* **TASK TO COMPLETE**
Please repeat only the stretch of records running from the first line through the line that contains "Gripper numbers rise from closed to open".

Stored dataset items
----

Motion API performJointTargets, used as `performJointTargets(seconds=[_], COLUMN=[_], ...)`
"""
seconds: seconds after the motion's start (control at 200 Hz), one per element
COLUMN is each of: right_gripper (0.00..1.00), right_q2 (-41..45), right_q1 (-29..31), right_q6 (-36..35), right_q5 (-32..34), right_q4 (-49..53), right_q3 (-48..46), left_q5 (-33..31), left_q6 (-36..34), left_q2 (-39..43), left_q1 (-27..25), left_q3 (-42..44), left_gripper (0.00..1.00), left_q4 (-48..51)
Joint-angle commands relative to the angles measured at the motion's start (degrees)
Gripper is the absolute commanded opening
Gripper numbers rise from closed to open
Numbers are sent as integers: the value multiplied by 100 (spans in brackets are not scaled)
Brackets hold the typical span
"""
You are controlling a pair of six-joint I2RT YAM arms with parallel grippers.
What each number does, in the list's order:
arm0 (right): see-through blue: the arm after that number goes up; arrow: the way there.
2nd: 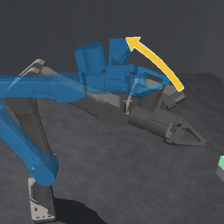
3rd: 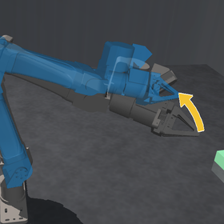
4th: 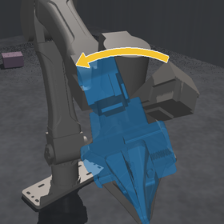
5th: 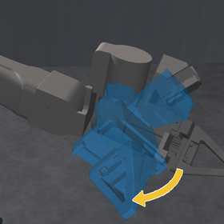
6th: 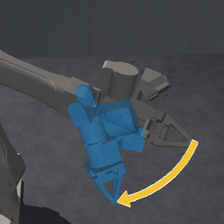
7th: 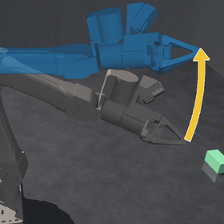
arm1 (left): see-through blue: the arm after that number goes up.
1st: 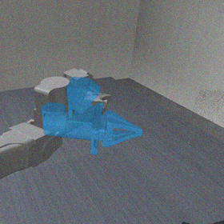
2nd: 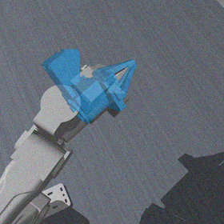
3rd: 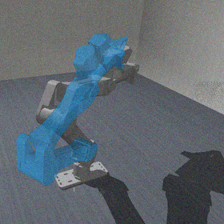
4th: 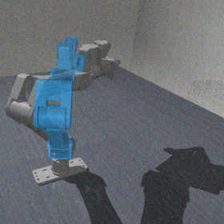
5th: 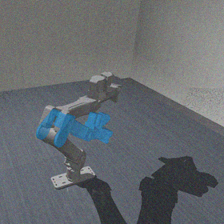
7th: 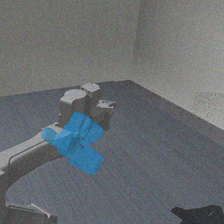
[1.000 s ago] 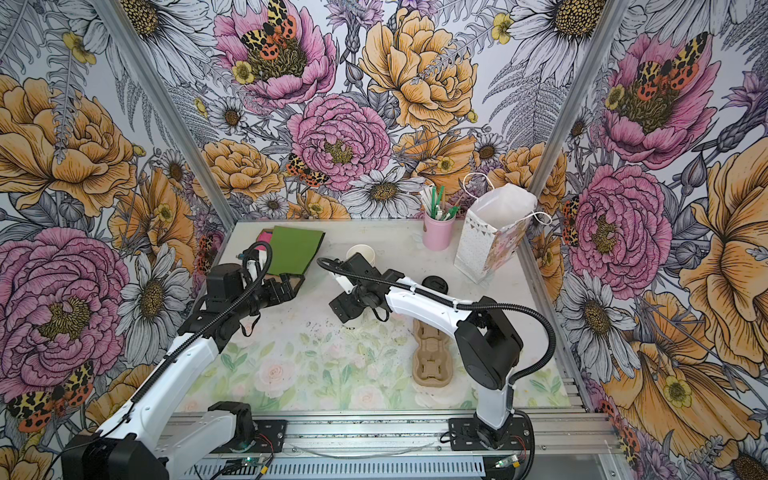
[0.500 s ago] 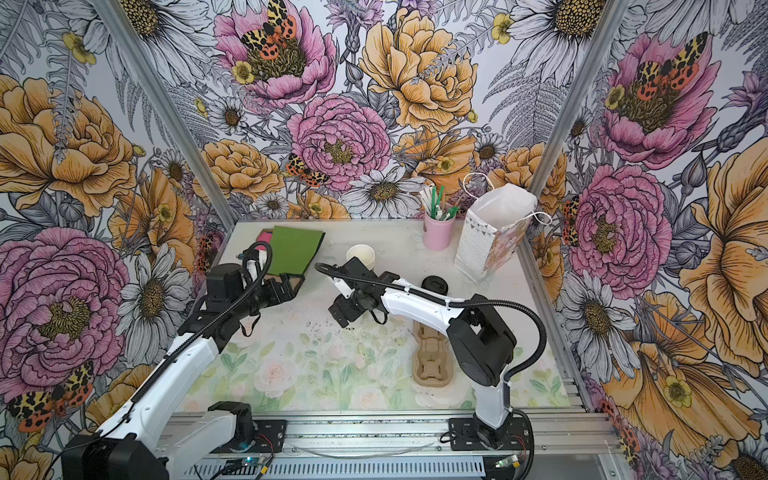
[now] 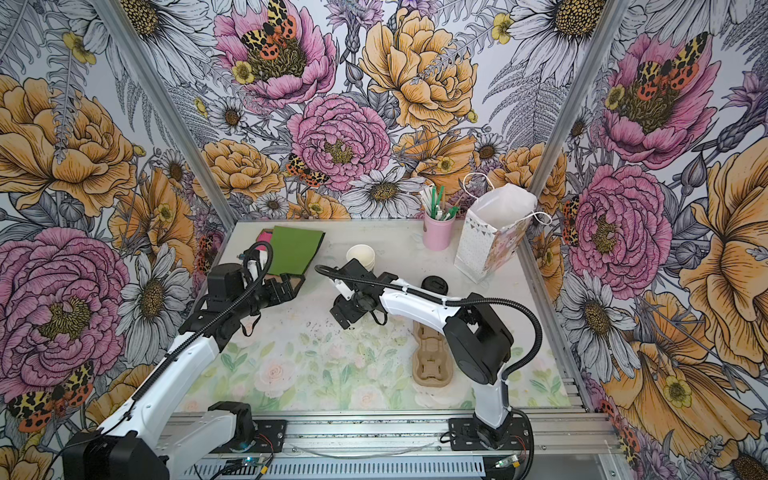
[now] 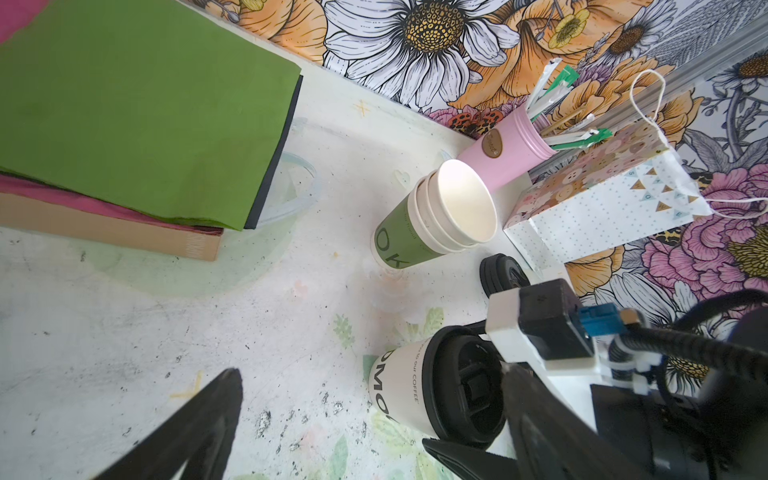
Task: Pack the takeout coffee
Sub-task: 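Lift the lidded white cup off the table with the right gripper, then carry the lidded cup beside the green cup stack and lower it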
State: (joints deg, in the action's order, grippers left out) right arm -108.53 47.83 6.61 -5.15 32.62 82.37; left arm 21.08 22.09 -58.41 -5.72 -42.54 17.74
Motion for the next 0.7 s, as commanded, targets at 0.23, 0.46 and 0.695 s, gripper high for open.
performJointTargets(seconds=[0.23,0.46,0.695], right_gripper=[92,90,91], right_q2=[35,295,332], right_q1=[-89,-589,-1269], right_q6=[64,58,-69], right_q5=[206,303,327], right_q4=[-1,-1,-1], right_q3=[22,-191,-199], left_q5=[98,98,116], left_q6=[-26,-33,-29], left_q2=[-99,-133,-146], left_q1=[20,22,18], left_q3=[-70,-78,-94], left_gripper=[99,99,99], left_q4=[-86,-108,-104])
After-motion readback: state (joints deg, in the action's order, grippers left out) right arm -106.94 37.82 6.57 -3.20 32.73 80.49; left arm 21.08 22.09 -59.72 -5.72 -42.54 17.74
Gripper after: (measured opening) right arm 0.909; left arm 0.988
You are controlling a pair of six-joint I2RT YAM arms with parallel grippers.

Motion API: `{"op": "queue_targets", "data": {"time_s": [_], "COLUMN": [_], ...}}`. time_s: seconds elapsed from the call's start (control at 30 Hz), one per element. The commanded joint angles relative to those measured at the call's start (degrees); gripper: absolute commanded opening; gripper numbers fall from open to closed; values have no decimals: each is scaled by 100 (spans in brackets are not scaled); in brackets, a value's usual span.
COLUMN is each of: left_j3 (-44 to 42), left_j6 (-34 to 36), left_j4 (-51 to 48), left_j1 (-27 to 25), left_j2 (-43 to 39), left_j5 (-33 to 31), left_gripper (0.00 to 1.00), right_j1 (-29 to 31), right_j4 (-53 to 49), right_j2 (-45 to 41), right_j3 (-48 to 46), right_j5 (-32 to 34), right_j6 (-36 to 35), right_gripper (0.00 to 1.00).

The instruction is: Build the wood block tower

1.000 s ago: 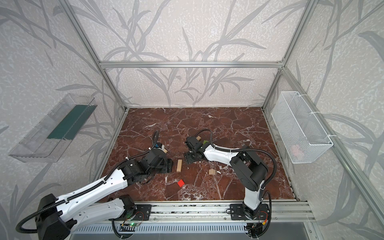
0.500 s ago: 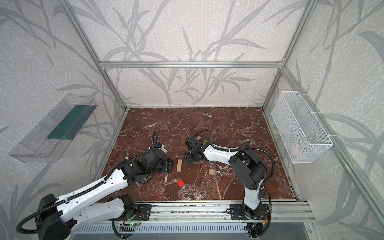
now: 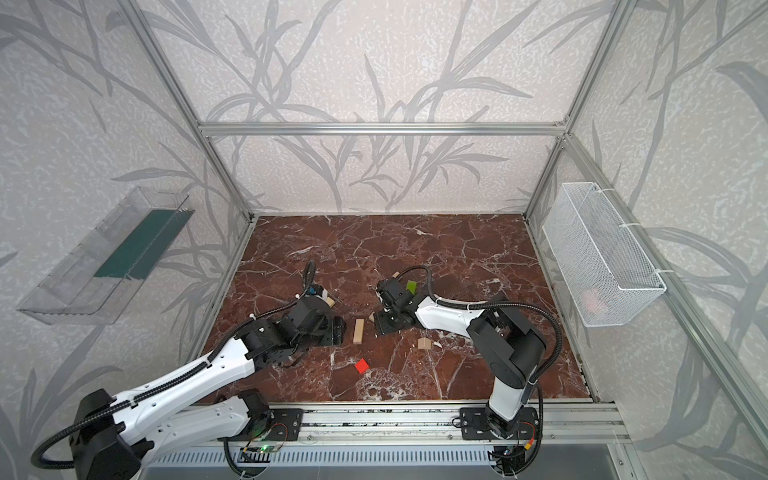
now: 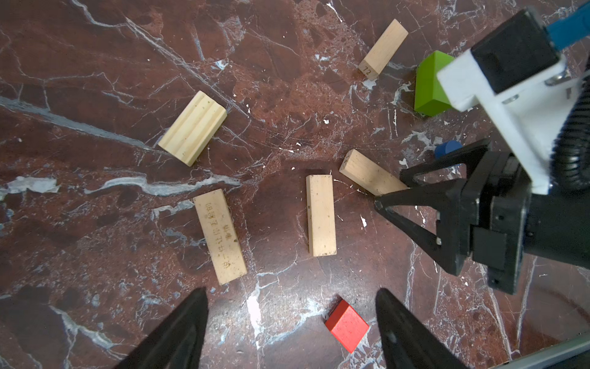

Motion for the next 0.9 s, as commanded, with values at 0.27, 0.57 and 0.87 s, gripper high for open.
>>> {"op": "queue_targets", "data": {"time_s": [0.27,0.57,0.87], "left_j3": [-88,-31,95], "left_j6": [-59,-61,-68], "left_j4": [45,73,267], "left_j1": [76,100,157], "left_j2": [-38,-32,180], "left_j5": [23,77,119], "left_gripper": [81,83,83], "right_j1": [230,57,-303], "right_j4": [616,402,245], "right_j2": [-463,-685,-254], "right_j3": [-428,-309,70], "right_j5": [-376,-338,-595], "right_j6": [722,900,637], "right_gripper": [53,52,47]}}
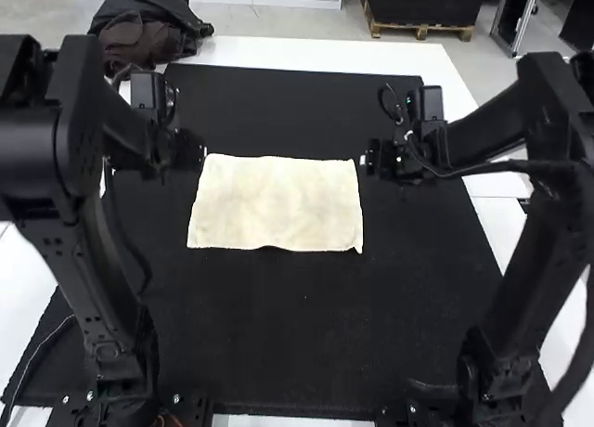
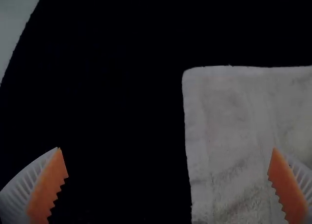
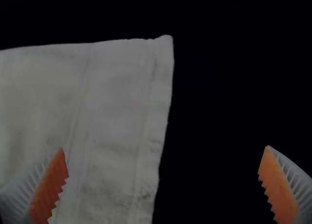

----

* **ANSWER FOR THIS EXERCISE**
Motion API performJointTargets, used as `performJointTargets(seconds=[_], COLUMN=[_], ...)`
"""
seconds: seconds after the motion's start (control at 200 Hz), one per element
COLUMN is each of: right_gripper (0.00..1.00), right_q2 (-41..45), right_q1 (-29..31), right_q6 (-36..35), right_q5 (-32..34), right_q4 (-49..53), right_q3 (-48..46), left_q5 (-33..31), left_q6 (-36..34), left_q2 (-39..43), left_q1 (-27..25), left_q3 (-42..44), left_gripper (0.00..1.00), left_q4 (-48..51)
Joint-angle commands relative to the angles measured at the motion's start (degrees)
Gripper is the absolute commanded opening
Gripper numbers rise from closed to open

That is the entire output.